Muhammed Hadimi hazretleri de Berika’da yetmişten fazla fitne çeşidi olduğunu beyan etmektedir. Yüce kitabimiz kuran-ı kerim -“Fitne çıkarmak, adam öldürmekten daha kötüdür.” (Bekara -191)
-“Kâfirler birbirinin dostları, yardımcılarıdır. Eğer, Allahü teâlânın emirlerini yerine getirmez, kendi aranızda dost olmazsanız, yeryüzünde, kargaşa, fitne ve büyük fesat çıkar.” (Enfal -739) diyerek fitnenin ne kadar büyük bir günah ve salgın bir hastalık olduğuna dikkatimizi çekmektedir.
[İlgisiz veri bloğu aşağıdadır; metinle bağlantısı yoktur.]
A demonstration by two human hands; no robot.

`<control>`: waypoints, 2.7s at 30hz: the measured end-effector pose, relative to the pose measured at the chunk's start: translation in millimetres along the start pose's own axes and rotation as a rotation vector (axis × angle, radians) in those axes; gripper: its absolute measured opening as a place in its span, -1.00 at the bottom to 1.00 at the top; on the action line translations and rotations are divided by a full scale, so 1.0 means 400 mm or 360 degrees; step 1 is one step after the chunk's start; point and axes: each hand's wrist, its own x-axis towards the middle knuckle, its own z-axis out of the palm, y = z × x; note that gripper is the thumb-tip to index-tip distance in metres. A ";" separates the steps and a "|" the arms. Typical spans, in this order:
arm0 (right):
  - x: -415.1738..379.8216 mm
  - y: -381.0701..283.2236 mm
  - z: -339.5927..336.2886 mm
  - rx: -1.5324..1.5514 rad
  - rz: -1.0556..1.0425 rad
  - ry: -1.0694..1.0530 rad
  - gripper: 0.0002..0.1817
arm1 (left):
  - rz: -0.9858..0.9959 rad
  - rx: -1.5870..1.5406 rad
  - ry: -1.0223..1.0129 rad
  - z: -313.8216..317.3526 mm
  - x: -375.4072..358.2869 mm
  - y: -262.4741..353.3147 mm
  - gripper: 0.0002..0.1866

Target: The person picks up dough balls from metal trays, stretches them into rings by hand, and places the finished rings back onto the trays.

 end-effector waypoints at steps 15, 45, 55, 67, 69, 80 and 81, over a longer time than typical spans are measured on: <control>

Yukarıda da arz ettiğim gibi benim bu tatsız konuyu gündeme alışımın sebebi tam da bu. Sevgili dostlarım, rabbimize hamd ve senalar olsun ki yavaş da olsa büyüyor, gelişiyoruz. Doğal olarakta her defasında zikrettiğimiz gibi veren elimiz saydığımız FARKEDER derneğimizde gelişip büyüyor. Hal böyle olunca maalesef bizlerde hiç ummadığımız ve beklemediğimiz insanların (!) “ Allah onları islah etsin” fitnenin ve fitnecilerin hedefi oluyoruz. Lütfen ilmimize ve bir birimize sahip çıkalım. Fitneye karşı uyanık olalım. Bu öğreti ile ve bizimle ilgili ne duyuyor, ne biliyorsanız usulü erkânınca, kimse ile kavga edip sıkıntıya girmeden hemen yerinde ve anında müdahale edip, HAKKIN hukuku gereğince doğrudan yana tavrınızı koyunuz. Ola ki sizin bir şüpheniz tereddüttünüz varsa bildiğiniz gibi müracaat kapısı her daim hepinize açık. Hiç çekinmeden sorup, sorgulayıp kendi idrakinizce değerlendirerek HAKİKATİ kendiniz görün. Size bir başkası (fitne) kendince fesatça düşüncelerini empoze etmesin. Zira bu kutlu ışık o kadar değerli ki… Bir AN lığına bir şüpheye düşer de delalete yönelirseniz işte o zaman fitne amacına ulaşır. Rabbimiz bizleri hepimizi FİTNENİN VE FİTNECİNİN ŞERRİNDEN KORUSUN.